Electrical connections of the above kind are well known in the art. For example, EP 2828932B 1 describes an electrical connector that can draw 30 amps or more, up to several hundred amps of current. The insulating layer is made of compressed ceramic powder and is almost incompressible. The outer cross section of the electrical connector has a non-circular form, for example a polygonal cross section, in order to avoid rotation of the electrical connector in the sheath or the like in case of very high torques.

US 6,025,578 describes an electrical connector with a sacrificial electrode, protective layer or other kind of protective arrangement in contact with the bush on the outside of a sheath or the like to which the bush is welded. The bushing is made of metal and the insulating layer is made of alumina. The sacrificial electrode is a zinc block. This allows the sacrificial electrode to corrode if an electrolyte, such as brine, accumulates above the bushing and prevents corrosion of the bushing or electrical conductor.
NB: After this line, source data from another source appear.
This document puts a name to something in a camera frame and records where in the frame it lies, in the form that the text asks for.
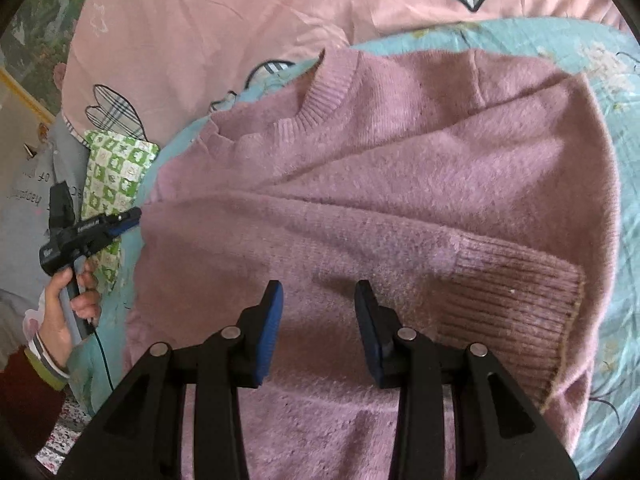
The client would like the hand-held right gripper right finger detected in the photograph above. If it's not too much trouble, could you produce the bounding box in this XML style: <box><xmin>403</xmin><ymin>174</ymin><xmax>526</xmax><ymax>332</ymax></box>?
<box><xmin>354</xmin><ymin>280</ymin><xmax>581</xmax><ymax>480</ymax></box>

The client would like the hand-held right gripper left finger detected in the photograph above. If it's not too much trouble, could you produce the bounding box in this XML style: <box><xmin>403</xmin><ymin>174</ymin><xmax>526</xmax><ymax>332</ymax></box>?
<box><xmin>56</xmin><ymin>280</ymin><xmax>285</xmax><ymax>480</ymax></box>

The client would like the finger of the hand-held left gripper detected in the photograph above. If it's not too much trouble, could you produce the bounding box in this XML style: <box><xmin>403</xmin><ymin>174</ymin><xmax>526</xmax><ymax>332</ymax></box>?
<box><xmin>102</xmin><ymin>206</ymin><xmax>142</xmax><ymax>237</ymax></box>

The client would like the pink knitted sweater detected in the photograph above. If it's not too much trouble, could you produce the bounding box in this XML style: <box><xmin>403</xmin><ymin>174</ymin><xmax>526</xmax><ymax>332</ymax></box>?
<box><xmin>122</xmin><ymin>47</ymin><xmax>623</xmax><ymax>480</ymax></box>

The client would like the person's left forearm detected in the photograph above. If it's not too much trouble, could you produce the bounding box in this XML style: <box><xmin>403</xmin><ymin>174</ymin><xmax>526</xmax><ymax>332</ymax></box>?
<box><xmin>0</xmin><ymin>332</ymin><xmax>71</xmax><ymax>461</ymax></box>

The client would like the person's left hand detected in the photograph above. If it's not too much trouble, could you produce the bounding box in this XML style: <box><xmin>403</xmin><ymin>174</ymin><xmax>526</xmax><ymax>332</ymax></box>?
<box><xmin>29</xmin><ymin>260</ymin><xmax>101</xmax><ymax>366</ymax></box>

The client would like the green checked pillow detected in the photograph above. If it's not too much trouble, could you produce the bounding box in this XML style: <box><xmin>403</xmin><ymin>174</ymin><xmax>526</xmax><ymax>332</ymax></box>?
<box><xmin>80</xmin><ymin>130</ymin><xmax>161</xmax><ymax>296</ymax></box>

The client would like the grey printed pillow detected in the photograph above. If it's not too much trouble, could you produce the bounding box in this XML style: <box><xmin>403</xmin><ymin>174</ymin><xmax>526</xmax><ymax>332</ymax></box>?
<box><xmin>0</xmin><ymin>115</ymin><xmax>93</xmax><ymax>301</ymax></box>

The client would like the small-flowered cloth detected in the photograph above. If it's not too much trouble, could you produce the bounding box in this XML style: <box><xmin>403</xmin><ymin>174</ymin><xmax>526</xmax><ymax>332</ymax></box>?
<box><xmin>37</xmin><ymin>395</ymin><xmax>96</xmax><ymax>467</ymax></box>

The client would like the pink duvet with plaid hearts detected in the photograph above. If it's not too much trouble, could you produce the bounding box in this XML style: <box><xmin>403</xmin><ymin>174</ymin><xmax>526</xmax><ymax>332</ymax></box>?
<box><xmin>60</xmin><ymin>0</ymin><xmax>631</xmax><ymax>156</ymax></box>

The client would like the teal floral bed sheet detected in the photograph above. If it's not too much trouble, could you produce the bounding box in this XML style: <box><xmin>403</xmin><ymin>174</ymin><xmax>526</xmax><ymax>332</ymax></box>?
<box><xmin>67</xmin><ymin>17</ymin><xmax>640</xmax><ymax>480</ymax></box>

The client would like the black cable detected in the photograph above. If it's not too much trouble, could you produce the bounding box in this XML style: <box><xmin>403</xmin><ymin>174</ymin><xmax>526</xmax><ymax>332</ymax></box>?
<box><xmin>91</xmin><ymin>322</ymin><xmax>115</xmax><ymax>392</ymax></box>

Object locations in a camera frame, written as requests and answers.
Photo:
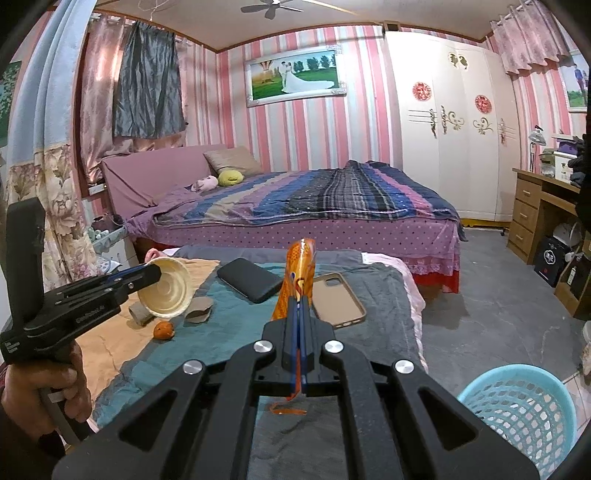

EP 0902991B 1 describes an electrical connector of the above kind. It is proposed to establish different types of connections between an end of an electrical conductor opposite an electrical component (e.g. an electrical heating grid or honeycomb of a catalytic converter) and the cable. Thus, a reliable electrical connection can be achieved in a fast and easy manner.

Known electrical connectors have a number of disadvantages:

the insulating layer made of ceramic material has the drawback that, when the bush is welded to the sheath or to the casing, the insulating layer may crack due to the different thermal shrinkage values of the material of the bush and of the ceramic material of the insulating layer, thus affecting the good insulating properties and the tightness of the electrical connection.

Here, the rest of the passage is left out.